I am an incredible homebody.
Being away for three weeks is difficult for me. Three weeks sounds like a short time, but to me, it feels like a long time. Even though I love traveling and seeing and experiencing – even though I love being in England – I miss being at home.
I don’t like being away from Tracy or my pug boys.
I crave a hot salt bath and a night in my own bed.
It’s Saturday and I’m writing this from a very different sort of bed in Oxford, listening to the wind in the trees and watching the rain fall. Tomorrow, I’ll go to Mass one last time at St. Mary Magdalen and eat a heavy lunch and yes, probably more sugar, and on Monday morning, begin the journey back.
I’m grateful for this trip but ready to be home.
I’ve seen some parts of England I’d never seen before – like the National Gallery, and London’s Hampstead where I walked across the Heath and had spaghetti at the Coffee Cup, and Hereford, where the Cathedral’s stained glass sang to me.
But this trip was bookended by the two most important experiences – theology school at the beginning and the full moon in Glastonbury with Jackie followed by a trip to C. S. Lewis’ grave and home at the end.
I can’t adequately describe how good it was to be with Jackie. I have such love and respect for her and to see her walking through a car park toward me is just the best feeling ever.

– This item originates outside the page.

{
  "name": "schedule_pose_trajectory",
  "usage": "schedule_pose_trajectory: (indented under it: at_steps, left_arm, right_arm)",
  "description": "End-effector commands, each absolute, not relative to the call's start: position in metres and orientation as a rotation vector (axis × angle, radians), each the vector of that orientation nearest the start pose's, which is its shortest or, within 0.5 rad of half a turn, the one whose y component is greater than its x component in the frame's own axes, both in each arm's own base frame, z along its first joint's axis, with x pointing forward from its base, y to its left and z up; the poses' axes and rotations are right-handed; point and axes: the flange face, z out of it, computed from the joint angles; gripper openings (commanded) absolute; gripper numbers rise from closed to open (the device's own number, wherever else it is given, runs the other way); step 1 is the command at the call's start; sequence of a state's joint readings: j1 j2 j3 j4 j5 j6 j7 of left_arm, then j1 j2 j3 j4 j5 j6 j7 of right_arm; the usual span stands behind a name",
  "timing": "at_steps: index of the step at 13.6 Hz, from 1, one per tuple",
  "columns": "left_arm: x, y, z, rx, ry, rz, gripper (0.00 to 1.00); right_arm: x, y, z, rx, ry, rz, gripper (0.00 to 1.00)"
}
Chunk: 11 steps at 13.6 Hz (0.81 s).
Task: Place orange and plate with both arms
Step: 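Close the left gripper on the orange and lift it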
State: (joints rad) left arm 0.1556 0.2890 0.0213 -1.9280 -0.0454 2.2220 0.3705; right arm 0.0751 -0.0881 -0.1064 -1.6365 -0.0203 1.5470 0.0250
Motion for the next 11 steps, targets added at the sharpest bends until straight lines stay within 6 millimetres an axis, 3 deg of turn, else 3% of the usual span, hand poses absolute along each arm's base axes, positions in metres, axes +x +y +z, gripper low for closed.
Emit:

I can think of no better way to spend a significant full moon than in Avalon with Jackie.
We started our day at the Abbey.
Glastonbury Abbey is connected with legend to a degree that is unparalleled by any other abbey in England. Since Medieval times it has held legendary status as the earliest Christian foundation in Britain linked to Joseph of Arimathea and the burial place of King Arthur.

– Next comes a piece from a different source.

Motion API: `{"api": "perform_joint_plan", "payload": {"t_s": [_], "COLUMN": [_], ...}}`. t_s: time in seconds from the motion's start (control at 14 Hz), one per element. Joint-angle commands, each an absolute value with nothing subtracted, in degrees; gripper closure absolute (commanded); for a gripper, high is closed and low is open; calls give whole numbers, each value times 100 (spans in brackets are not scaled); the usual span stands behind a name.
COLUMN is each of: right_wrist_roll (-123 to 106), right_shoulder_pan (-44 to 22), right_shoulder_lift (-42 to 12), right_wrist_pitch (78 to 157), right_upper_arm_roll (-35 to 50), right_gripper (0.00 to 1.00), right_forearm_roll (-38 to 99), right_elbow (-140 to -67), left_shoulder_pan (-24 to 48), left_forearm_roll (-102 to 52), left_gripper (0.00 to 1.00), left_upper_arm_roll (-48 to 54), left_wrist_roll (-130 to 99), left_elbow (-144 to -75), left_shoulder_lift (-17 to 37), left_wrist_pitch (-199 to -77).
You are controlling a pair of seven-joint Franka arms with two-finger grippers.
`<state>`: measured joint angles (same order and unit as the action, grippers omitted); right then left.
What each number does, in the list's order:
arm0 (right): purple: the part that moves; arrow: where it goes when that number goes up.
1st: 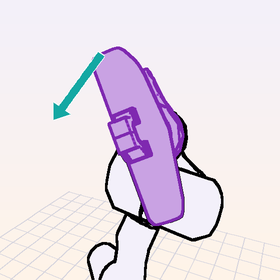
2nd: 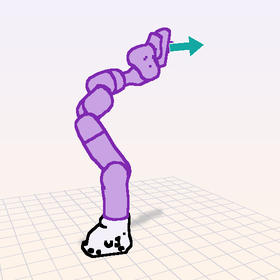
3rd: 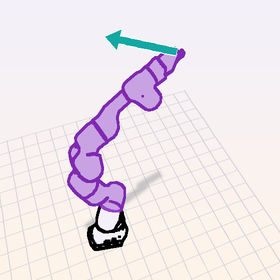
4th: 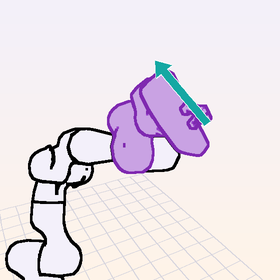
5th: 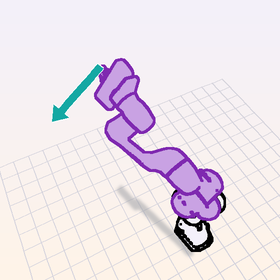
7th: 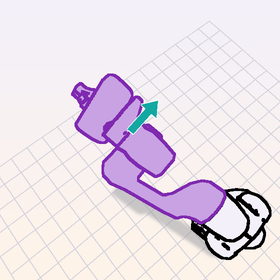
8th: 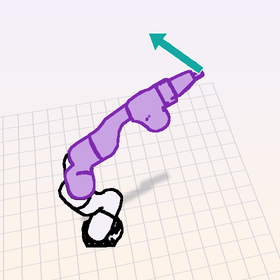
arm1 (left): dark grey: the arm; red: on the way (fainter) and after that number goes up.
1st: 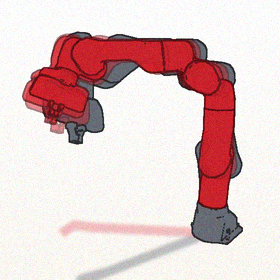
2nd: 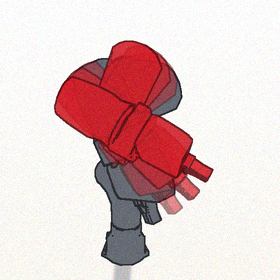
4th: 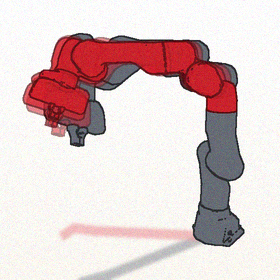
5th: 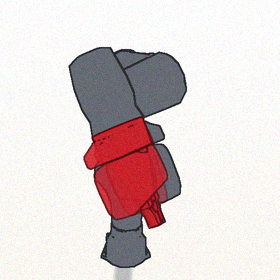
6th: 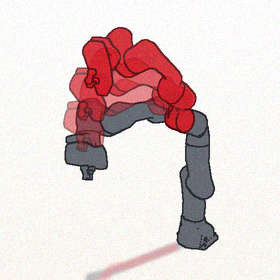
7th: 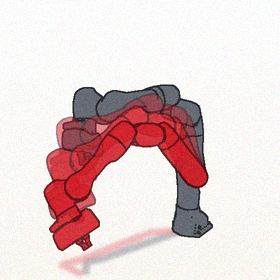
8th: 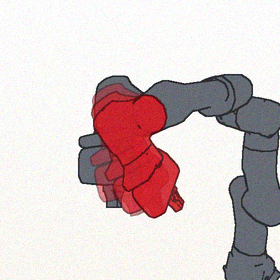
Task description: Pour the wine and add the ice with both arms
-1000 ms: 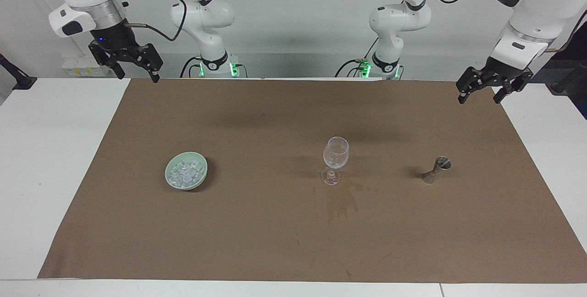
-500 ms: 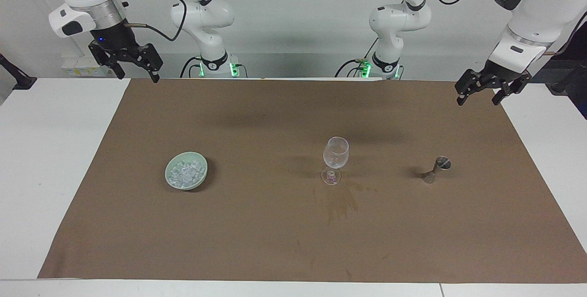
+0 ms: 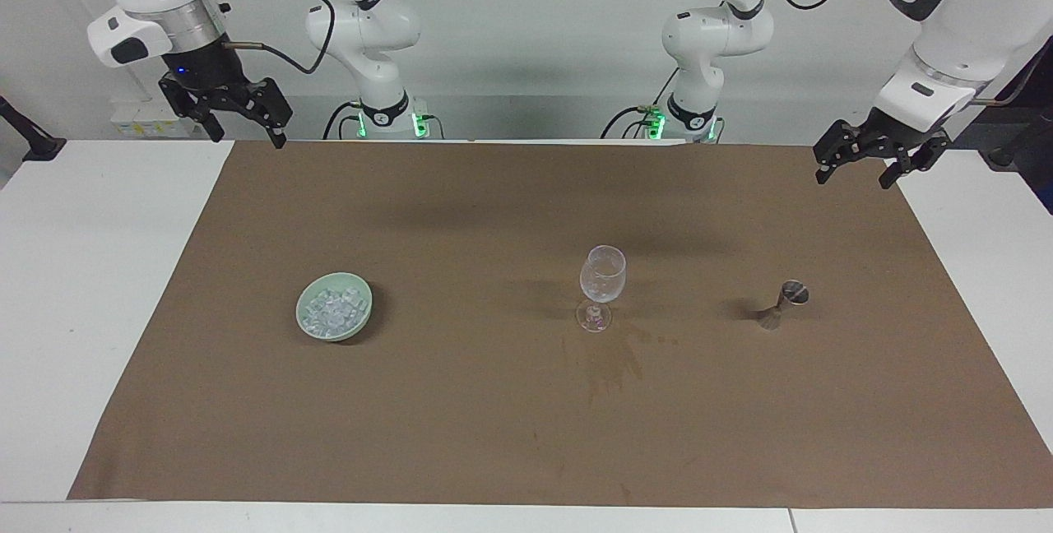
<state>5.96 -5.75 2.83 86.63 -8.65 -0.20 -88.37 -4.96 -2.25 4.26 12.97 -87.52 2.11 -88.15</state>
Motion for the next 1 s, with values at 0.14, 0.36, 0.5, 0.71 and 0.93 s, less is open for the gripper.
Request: {"api": "perform_joint_plan", "payload": {"t_s": [0.14,0.36,0.5,0.71,0.93], "right_wrist_roll": [580,580,580,580,580], "right_shoulder_pan": [-510,-518,-510,-510,-510], "right_shoulder_lift": [352,352,352,352,352], "right_wrist_pitch": [8719,8728,8719,8719,8719], "right_upper_arm_roll": [-835,-835,-835,-835,-835], "right_gripper": [0,0,0,0,0], "right_forearm_roll": [105,105,105,105,106], "right_elbow": [-8903,-8903,-8903,-8903,-8903], "left_shoulder_pan": [-1396,-1766,-2003,-2389,-2662], "left_forearm_roll": [-1123,-1485,-2044,-2862,-3523], "left_gripper": [0,0,0,0,0], "left_upper_arm_roll": [413,413,413,422,413], "left_wrist_roll": [3221,4610,5479,6746,8598], "left_elbow": [-8920,-9044,-9044,-9009,-8983], "left_shoulder_lift": [176,351,552,1245,1914], "left_wrist_pitch": [-8631,-8666,-8657,-8640,-8692]}}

We had tea and visited shops and climbed the Tor in the evening.
We stayed in an Air B&B with a kind and interesting host then visited the Chalice Well the next morning.

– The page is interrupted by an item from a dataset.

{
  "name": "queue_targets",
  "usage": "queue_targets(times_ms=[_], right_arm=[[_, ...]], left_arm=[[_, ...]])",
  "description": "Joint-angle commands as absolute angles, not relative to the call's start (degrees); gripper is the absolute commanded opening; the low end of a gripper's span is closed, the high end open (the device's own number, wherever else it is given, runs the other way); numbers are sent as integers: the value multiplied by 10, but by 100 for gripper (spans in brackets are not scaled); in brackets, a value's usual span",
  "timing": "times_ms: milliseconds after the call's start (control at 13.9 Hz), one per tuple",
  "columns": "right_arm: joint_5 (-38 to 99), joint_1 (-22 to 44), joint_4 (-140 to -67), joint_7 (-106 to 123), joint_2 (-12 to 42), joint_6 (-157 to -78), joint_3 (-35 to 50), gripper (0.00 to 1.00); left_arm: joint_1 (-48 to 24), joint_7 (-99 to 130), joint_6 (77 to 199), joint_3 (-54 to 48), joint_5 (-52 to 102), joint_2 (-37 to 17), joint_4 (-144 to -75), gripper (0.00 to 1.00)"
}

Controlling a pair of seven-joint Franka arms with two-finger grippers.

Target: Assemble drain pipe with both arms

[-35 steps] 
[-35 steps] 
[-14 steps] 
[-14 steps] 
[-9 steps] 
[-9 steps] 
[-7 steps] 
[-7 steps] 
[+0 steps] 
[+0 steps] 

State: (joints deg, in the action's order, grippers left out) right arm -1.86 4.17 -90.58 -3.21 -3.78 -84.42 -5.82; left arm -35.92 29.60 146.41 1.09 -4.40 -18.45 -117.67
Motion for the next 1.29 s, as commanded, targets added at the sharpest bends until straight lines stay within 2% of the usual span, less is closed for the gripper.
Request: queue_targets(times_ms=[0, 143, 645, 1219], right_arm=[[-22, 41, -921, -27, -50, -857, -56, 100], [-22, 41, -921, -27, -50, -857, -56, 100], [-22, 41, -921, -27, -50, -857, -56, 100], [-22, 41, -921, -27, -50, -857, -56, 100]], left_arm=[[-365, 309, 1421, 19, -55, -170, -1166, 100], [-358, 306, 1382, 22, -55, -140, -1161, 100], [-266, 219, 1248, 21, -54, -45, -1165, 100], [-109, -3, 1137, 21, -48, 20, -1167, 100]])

The Chalice Well is among the best known and most loved holy wells in Britain. Many legends are attributed to its chalybeate waters, which flow ceaselessly at a steady rate and temperature that never varies. Not least among these is that they represent the blood of Christ miraculously springing forth from the ground when Joseph of Arimathea buried or washed the cup used at the Last Supper. For others the waters are acknowledged as the essence of life, the gift from Mother Earth to sustain its living forms and so a continuous spring-like Chalice Well is a direct expression of an unbounded life force.
That afternoon, after Jackie had headed home and I was back in Oxford, Jenny and Mary took my mother and me to the church where C.S. Lewis is buried.
There was something so beautiful and perfect about the offerings of pinecones left on his grave marker. It touched me deeply. We went on to see his house and walked in the nature preserve that was once his property.
It is a magical place.
These past three weeks, but particularly the first days and these last days, represent a profound healing shift for me. I’m not ready or can’t yet speak about it specifically, but it happened and I’m processing it and I’m feeling fortified for the journey forward.
“It may be hard for an egg to turn into a bird: it would be a jolly sight harder for it to learn to fly while remaining an egg. We are like eggs at present. And you cannot go on indefinitely being just an ordinary, decent egg. We must be hatched or go bad.”
— C.S. Lewis
I’m feeling a lot less pessimistic about myself – about this vessel, my body, about life and the next half of it.
This morning as I made my coffee, I noticed the way my feet felt against the floor. I noticed how it is that my feet fit against the ground.